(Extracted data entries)
⟨
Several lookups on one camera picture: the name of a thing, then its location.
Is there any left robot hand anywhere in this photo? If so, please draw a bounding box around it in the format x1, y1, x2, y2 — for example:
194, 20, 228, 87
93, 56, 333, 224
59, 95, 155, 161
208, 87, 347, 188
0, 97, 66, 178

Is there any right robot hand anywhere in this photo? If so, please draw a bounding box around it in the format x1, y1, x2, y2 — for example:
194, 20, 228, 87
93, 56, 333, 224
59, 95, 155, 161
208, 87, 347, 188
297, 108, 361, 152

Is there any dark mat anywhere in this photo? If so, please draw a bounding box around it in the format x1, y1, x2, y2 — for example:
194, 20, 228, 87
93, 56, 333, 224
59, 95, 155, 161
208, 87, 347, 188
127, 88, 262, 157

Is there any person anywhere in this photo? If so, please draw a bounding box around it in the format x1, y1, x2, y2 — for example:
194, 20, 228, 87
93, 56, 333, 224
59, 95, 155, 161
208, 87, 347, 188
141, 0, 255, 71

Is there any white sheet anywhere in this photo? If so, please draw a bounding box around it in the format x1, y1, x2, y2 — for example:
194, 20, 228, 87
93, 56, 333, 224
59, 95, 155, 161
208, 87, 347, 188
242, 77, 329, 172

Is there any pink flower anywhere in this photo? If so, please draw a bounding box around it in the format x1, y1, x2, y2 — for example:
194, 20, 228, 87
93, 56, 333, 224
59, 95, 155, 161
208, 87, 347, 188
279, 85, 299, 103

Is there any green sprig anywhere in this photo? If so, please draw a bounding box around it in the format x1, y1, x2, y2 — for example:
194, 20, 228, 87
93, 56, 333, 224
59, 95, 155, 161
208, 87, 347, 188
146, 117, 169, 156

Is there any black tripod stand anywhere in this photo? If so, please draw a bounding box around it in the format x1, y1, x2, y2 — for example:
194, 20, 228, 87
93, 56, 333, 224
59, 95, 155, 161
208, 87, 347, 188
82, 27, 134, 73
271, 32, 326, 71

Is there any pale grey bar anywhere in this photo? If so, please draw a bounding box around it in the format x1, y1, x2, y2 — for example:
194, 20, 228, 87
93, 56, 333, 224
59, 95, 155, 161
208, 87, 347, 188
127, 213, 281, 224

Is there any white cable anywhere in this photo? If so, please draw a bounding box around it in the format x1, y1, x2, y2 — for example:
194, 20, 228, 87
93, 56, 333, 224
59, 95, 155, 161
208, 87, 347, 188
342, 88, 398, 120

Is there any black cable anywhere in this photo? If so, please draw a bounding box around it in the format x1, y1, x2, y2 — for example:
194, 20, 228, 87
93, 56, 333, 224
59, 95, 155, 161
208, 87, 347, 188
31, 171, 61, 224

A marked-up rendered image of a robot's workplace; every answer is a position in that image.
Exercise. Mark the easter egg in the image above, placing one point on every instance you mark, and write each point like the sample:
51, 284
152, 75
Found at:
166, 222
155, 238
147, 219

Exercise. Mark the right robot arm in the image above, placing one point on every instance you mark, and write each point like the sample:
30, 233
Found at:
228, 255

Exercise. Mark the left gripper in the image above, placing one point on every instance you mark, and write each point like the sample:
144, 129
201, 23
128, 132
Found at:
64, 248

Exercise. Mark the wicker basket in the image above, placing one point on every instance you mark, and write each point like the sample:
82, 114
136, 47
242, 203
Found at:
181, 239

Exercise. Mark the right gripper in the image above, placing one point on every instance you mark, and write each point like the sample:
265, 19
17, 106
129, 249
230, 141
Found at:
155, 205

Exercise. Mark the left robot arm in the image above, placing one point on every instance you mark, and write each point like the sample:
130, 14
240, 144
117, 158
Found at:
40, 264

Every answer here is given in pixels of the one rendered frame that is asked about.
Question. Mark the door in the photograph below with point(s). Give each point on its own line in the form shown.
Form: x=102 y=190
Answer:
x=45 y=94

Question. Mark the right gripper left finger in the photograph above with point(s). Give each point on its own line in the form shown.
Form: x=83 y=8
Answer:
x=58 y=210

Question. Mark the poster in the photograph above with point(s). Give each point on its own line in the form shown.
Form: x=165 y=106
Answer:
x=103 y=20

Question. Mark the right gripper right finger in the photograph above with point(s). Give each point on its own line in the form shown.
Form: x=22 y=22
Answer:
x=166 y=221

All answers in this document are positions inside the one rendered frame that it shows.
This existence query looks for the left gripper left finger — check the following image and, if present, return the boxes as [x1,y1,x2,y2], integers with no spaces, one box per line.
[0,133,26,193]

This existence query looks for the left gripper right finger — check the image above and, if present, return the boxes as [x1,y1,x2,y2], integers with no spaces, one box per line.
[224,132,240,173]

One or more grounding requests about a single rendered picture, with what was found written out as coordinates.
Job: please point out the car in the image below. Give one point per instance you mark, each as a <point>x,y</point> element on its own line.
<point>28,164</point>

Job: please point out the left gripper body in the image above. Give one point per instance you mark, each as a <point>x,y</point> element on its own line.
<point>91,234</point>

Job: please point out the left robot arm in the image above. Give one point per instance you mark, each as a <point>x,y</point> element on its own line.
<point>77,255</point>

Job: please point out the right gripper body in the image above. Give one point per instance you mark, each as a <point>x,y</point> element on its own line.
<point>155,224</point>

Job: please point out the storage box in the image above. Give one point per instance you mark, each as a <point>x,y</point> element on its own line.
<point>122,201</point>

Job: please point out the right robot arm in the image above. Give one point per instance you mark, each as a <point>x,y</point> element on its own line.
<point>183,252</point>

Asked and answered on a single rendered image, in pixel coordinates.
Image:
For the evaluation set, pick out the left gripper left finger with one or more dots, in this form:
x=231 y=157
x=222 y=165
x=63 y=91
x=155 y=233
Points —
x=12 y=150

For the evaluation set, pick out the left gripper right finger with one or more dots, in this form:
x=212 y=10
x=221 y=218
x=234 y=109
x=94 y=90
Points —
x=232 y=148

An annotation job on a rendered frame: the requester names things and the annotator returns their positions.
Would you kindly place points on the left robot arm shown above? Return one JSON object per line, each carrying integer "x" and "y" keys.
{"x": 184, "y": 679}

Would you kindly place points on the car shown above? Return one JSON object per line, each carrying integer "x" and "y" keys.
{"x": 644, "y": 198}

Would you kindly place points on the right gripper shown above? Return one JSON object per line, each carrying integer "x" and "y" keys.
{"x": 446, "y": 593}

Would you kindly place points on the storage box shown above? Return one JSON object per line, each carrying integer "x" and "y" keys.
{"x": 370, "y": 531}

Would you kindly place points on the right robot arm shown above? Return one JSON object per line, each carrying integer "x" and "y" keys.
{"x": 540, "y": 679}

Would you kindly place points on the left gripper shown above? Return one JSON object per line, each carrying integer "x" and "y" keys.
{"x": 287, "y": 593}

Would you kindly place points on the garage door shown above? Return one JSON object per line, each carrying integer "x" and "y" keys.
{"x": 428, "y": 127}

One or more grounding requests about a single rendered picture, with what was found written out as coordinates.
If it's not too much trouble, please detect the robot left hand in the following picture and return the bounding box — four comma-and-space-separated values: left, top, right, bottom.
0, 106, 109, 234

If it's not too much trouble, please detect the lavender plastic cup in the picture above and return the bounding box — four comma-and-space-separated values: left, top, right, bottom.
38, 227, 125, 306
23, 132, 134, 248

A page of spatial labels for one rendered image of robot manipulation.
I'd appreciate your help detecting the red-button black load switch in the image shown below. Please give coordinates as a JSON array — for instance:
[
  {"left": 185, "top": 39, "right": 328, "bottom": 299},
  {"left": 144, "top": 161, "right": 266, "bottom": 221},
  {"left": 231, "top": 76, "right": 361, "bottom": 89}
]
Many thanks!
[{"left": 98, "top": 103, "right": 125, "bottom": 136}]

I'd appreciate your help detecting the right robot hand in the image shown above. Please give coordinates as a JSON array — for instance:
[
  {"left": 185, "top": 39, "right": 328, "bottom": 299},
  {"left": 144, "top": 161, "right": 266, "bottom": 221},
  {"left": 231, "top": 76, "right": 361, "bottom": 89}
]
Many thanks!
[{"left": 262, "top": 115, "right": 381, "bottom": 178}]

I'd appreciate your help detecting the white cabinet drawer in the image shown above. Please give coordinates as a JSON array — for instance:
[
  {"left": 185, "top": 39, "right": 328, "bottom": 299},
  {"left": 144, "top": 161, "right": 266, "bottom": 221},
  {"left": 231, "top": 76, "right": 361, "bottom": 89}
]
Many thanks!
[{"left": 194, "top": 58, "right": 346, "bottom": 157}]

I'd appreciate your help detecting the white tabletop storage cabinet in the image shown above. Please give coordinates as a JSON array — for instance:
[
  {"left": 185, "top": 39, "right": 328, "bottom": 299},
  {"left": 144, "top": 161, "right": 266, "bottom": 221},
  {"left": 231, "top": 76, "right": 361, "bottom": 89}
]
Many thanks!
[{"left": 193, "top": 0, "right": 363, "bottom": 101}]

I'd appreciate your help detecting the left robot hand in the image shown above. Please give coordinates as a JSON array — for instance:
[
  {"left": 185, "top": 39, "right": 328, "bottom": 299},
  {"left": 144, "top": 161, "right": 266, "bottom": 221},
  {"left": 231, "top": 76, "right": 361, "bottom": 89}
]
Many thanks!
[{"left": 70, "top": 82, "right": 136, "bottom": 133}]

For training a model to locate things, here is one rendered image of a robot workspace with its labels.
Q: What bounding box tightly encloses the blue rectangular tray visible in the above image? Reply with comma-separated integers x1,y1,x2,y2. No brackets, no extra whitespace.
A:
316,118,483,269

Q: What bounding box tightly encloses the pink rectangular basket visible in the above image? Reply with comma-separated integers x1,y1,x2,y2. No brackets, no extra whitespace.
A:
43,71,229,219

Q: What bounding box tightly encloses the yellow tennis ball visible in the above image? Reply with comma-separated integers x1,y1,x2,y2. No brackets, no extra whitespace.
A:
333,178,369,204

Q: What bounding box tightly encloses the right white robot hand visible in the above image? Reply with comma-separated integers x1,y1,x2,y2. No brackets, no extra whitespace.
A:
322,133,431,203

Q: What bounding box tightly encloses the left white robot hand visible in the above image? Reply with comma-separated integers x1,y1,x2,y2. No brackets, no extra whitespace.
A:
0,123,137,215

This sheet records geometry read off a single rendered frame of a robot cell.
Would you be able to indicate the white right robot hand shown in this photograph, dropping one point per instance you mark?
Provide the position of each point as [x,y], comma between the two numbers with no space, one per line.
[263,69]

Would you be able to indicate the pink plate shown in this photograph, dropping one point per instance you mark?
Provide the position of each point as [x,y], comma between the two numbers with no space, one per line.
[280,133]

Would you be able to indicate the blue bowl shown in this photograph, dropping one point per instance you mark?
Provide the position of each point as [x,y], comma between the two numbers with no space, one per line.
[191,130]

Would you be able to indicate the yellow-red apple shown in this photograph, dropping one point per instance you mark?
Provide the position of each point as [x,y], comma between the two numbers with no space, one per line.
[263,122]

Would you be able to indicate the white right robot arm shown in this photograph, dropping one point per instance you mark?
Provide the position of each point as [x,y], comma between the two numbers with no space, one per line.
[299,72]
⟩
:: WORK INSTRUCTIONS ::
Given the records above, reproduce precisely and only the lines between the line holding "Question. Mark the right gripper right" and the line holding "<point>155,224</point>", inclusive.

:: RESULT OF THE TASK ::
Question. Mark the right gripper right finger in the photograph above with point(s). Give each point on its own line in the form shown.
Form: x=22 y=22
Answer:
x=166 y=221

All answers in this document are positions inside the one rendered frame that it shows.
This existence query looks for the left gripper left finger — check the following image and, if present, return the boxes as [x1,y1,x2,y2], integers with no spaces, one box per line.
[0,133,26,193]

This existence query looks for the left gripper right finger — check the image above and, if present, return the boxes as [x1,y1,x2,y2], integers with no spaces, one box per line.
[224,132,240,173]

One or more grounding requests about a single rendered picture, with what was found written out as coordinates.
Job: please point out the car in the image below. Give one point per instance you mark, each as a <point>x,y</point> element on its own line.
<point>28,164</point>

Job: please point out the left gripper body in the image above. Give one point per instance you mark, each as a <point>x,y</point> element on its own line.
<point>91,234</point>

Job: please point out the left robot arm in the image above. Give one point per instance you mark, each as a <point>x,y</point> element on its own line.
<point>77,255</point>

Job: please point out the right gripper body in the image above. Give one point per instance you mark, each as a <point>x,y</point> element on its own line.
<point>155,224</point>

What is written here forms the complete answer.